Oh how desperate the CIA must be these days, I thought. But he was the only one coming around with an escape plan for me, so I figured I'd give it a try. I scurried down the stone staircase in my bare feet and made it to the mile-high door before the witch stopped me and asked where I was going.
“I'm leaving now,” I half asked and half stated.
“Oh,” she smiled, revealing blinding white fangs. “Do you want a sandwich for the road? I've got an extra Pat and Dick's Honeymooner in the fridge. Extra honey mustard, right?”
Although I had been looking out the tower window for my entire period of captivity, when I stepped outside the door, my eyes were unaccustomed to the brightness of the sun.
“I brought your shades,” Father said, handing me Vilma's cat glasses. “Now let's get going before they close the doors.”
I had no idea where I was going with Father, or who was going to close the doors on us if we were late. Still, I climbed on the back of his mule and rode off into the afternoon sun.

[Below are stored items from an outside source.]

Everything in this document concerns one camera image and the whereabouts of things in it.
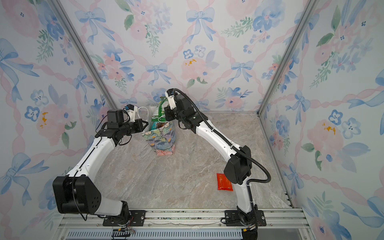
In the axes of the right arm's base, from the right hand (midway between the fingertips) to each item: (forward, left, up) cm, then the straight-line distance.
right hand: (164, 107), depth 79 cm
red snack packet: (-28, -32, -31) cm, 53 cm away
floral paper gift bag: (-10, +2, -11) cm, 15 cm away
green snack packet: (-2, +3, -3) cm, 5 cm away
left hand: (-4, +10, -7) cm, 12 cm away
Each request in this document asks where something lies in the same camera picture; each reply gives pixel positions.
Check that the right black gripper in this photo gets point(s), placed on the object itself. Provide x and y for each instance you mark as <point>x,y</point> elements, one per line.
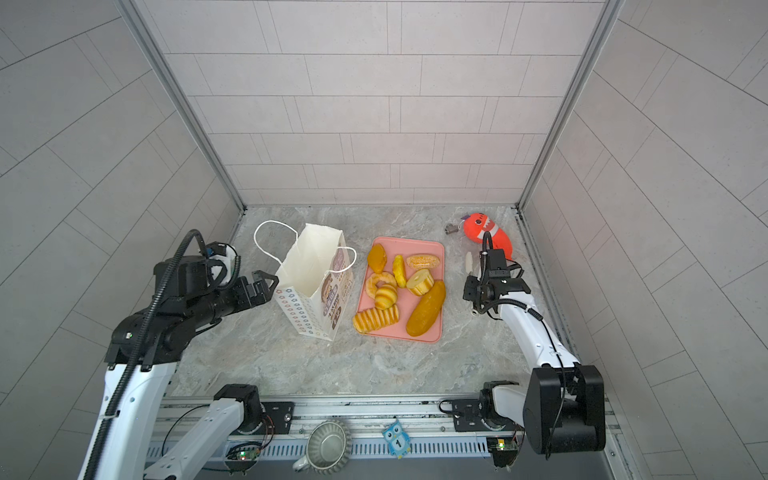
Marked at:
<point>468,290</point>

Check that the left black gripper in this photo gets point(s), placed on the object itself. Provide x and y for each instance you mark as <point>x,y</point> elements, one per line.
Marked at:
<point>263,294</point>

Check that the white printed paper bag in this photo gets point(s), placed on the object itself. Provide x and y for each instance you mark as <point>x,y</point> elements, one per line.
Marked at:
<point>315,278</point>

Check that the long brown baguette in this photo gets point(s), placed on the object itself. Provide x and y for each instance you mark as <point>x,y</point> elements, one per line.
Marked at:
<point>427,310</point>

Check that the dark orange oval bread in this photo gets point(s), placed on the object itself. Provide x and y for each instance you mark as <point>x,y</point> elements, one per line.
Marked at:
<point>377,258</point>

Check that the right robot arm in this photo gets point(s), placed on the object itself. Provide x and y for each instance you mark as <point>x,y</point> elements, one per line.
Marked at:
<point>561,407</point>

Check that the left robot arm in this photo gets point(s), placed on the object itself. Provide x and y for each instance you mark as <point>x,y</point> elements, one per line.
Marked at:
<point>195,290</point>

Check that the oval sesame bread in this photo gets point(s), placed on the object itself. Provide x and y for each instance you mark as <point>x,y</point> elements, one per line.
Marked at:
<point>423,261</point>

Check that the cut yellow bread roll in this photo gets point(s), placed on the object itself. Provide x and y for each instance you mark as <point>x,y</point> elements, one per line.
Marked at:
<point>421,282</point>

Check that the ridged yellow bread loaf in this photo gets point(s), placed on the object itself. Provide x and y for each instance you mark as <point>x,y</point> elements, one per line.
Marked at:
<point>374,319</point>

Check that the red plush fish toy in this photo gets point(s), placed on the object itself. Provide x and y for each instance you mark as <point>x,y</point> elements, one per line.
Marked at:
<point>476,225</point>

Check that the pink plastic tray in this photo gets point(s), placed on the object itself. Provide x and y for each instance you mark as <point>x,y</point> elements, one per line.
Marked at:
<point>407,301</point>

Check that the round striped bun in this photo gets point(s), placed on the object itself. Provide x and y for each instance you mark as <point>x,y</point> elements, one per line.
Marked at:
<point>386,297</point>

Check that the left green circuit board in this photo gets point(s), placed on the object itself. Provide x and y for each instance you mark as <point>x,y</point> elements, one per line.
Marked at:
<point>242,457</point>

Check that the metal fluted cup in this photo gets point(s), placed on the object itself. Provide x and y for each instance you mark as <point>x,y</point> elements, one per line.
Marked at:
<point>328,448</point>

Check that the right circuit board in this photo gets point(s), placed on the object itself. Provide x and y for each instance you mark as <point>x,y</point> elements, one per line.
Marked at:
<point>504,451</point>

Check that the blue owl figurine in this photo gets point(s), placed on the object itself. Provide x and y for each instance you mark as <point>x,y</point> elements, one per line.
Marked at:
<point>397,439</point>

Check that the ring shaped bread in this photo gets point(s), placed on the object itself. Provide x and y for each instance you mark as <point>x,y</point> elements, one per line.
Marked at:
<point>371,285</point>

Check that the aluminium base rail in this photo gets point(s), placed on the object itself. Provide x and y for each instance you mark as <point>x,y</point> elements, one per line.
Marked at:
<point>295,416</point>

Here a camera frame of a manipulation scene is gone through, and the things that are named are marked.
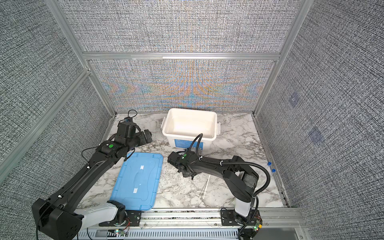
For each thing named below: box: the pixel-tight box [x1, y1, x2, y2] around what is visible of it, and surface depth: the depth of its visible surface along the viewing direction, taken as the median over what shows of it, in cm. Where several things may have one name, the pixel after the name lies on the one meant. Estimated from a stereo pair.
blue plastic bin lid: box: [109, 152, 164, 211], surface depth 86 cm
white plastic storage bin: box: [161, 108, 221, 151], surface depth 99 cm
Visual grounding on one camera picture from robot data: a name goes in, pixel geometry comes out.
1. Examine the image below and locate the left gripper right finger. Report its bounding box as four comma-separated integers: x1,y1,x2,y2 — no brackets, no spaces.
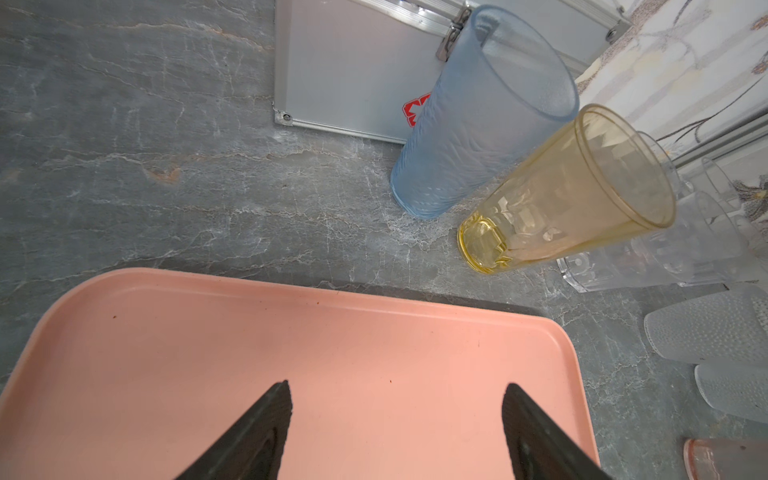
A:
501,383,610,480

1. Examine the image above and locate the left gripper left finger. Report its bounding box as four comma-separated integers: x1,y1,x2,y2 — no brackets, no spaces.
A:
179,381,293,479

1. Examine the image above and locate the clear glass one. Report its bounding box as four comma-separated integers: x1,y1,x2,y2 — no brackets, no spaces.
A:
557,132,746,293

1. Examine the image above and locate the clear glass two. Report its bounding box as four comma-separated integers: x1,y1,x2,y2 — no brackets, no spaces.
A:
678,158,767,290

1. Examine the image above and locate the pink plastic tray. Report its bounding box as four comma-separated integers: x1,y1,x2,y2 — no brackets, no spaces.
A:
1,268,598,479

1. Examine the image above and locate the pink plastic cup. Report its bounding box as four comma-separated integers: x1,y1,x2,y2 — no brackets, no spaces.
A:
683,438,767,480

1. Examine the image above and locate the frosted white cup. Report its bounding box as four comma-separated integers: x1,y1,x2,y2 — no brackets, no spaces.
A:
694,364,767,424
644,285,767,367

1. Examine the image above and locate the yellow plastic tumbler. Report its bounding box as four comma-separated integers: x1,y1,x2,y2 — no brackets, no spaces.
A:
457,104,677,274

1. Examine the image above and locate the blue plastic tumbler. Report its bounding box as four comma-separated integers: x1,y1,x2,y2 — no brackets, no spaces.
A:
390,5,579,219

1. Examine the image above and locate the silver aluminium case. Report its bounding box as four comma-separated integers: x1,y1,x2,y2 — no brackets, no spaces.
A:
274,1,631,144

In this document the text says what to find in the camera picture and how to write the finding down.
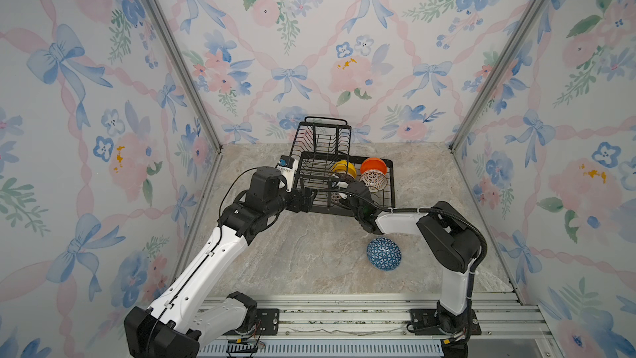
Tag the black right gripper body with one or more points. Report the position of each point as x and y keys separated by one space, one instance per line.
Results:
x=354 y=185

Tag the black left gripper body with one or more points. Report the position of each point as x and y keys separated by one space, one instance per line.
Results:
x=291 y=200

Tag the white brown lattice bowl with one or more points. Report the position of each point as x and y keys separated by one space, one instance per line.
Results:
x=374 y=180

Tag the blue triangle pattern bowl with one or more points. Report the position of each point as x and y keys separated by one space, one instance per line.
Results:
x=384 y=254

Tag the orange plastic bowl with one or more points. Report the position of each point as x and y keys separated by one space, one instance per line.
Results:
x=374 y=164

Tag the yellow plastic bowl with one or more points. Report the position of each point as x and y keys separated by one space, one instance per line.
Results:
x=346 y=168

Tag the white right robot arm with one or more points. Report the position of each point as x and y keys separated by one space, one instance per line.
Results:
x=457 y=245

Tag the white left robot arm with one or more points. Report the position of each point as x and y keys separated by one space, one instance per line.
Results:
x=208 y=268

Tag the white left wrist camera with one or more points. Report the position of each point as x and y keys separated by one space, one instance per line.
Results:
x=288 y=166

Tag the black wire dish rack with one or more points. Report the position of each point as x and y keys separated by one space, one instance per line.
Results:
x=319 y=143

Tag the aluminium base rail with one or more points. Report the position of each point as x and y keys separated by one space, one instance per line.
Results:
x=341 y=325

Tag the aluminium left corner post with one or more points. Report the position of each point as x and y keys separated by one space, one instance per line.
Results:
x=174 y=55

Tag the aluminium corner post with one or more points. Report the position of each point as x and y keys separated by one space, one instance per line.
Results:
x=529 y=17
x=174 y=55

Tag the aluminium right corner post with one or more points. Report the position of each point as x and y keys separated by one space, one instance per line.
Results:
x=529 y=17

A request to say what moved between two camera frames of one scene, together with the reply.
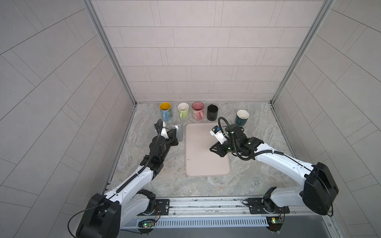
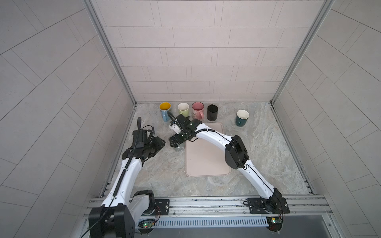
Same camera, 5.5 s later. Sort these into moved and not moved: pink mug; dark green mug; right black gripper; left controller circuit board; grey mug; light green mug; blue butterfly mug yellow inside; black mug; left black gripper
Moved: grey mug; left black gripper; right black gripper
Not moved: blue butterfly mug yellow inside; pink mug; left controller circuit board; dark green mug; black mug; light green mug
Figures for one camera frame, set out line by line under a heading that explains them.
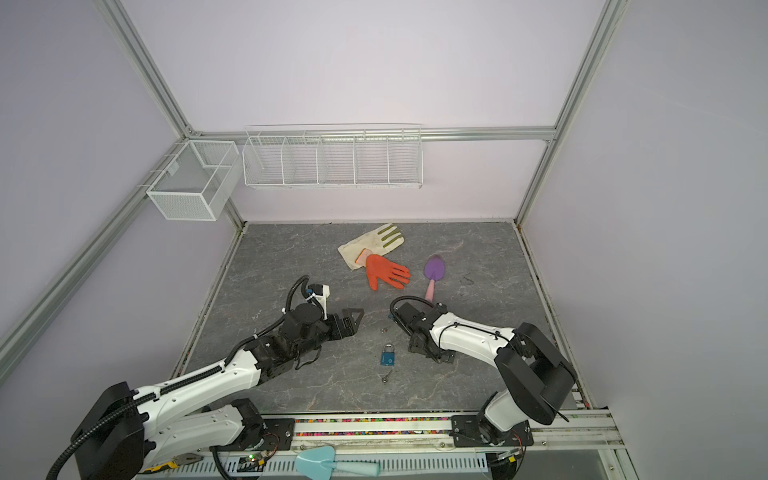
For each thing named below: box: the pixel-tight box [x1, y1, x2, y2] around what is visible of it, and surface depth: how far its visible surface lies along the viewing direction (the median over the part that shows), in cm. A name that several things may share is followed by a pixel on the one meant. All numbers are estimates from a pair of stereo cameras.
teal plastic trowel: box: [295, 446, 381, 480], surface depth 71 cm
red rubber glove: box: [366, 254, 411, 291], surface depth 106 cm
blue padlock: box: [380, 342, 396, 366], surface depth 88 cm
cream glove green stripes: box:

Vilma's glasses must have triggered my next dream, in which she was the star. She showed up at the foot of my bed dressed in chains. “Wake up, bitch,” she snapped.
“Vilma? What are you doing in California?” I asked.
“Look I've got three minutes before I have to haunt a bitch in Sri Lanka so let's get a move on this,” she said. Vilma pulled a sheet of paper out of her leopard-print Kate Spade purse and began to read. “I am the bitch of men of the past, present and future,” she said as if she was way too cool to be cast in my Christmas Carol rip-off fantasy. “You know, Prudence if you can't figure this shit out on your own you're a dumb bitch and I don't have time to haunt dumb bitches.”
Dumb bitch? What happened to the admiration for my beautiful and lean tummy? I thought we were buddies, Vilma.
“I don't have time for this,” Vilma snapped. “Suffice it to say that your relationships with men in the future look pretty much the same as your past and present if you don't shape up.”
“Matt is the man of my future, though,” I called out to her as she disappeared. She was the only ghost I'd ever seen whose sign-off was giving the finger. “What's wrong with my relationship with him? I adore him.”
The next dream was equally bizarre. I was running a cross-country race where I was not allowed to stop for any breaks. I had my Deloitte tank top on and a pair of shorts. I started to feel drained and desperately in need of water when I saw my mother in the distance. “Thank God,” I muttered. “She'll have some water for me.” As I approached her, she was wearing the pilgrim dress she had on at Thanksgiving, doing needlepoint.
“Needlepoint?” she offered, holding out her supplies.
“Water,” I begged.
There she was again in the next state. She was standing at the side of the road, this time holding a pumpkin pie out to me.
“Pie?” she offered.
“Water!” I shouted.
Up the road a bit further, she was there again. I began to think she ought to be the one running this race.
“Hot cross buns?” she suggested, holding out a steaming plate of them.
“I need water!” I shouted. I was furious that she could not see that a woman who was overheated and dehydrating needed water, not dry bread.
“Hot cross buns?” she said again at the next roadside encounter. “One a penny, two a penny. Hot cross buns.”
 
 
When I opened my eyes, the cabin was empty. There was a note by the bedside table reading, “Back by five. Love you.”
I have never had to pee so badly in my life. When I hopped out of bed, I forgot about my ankle and fell to the floor where there was a piece of pizza crust. I picked it up and devoured it, then surveyed the rest of the floor for more. I hobbled to the bathroom and sat on the toilet for what was without question the longest stream of urine ever made. During this endless pee, I noticed a pack of breath mints on the sink and was able to reach them by using Matt's toothbrush as a hockey stick. Never has a breath mint tasted so delicious in my entire life.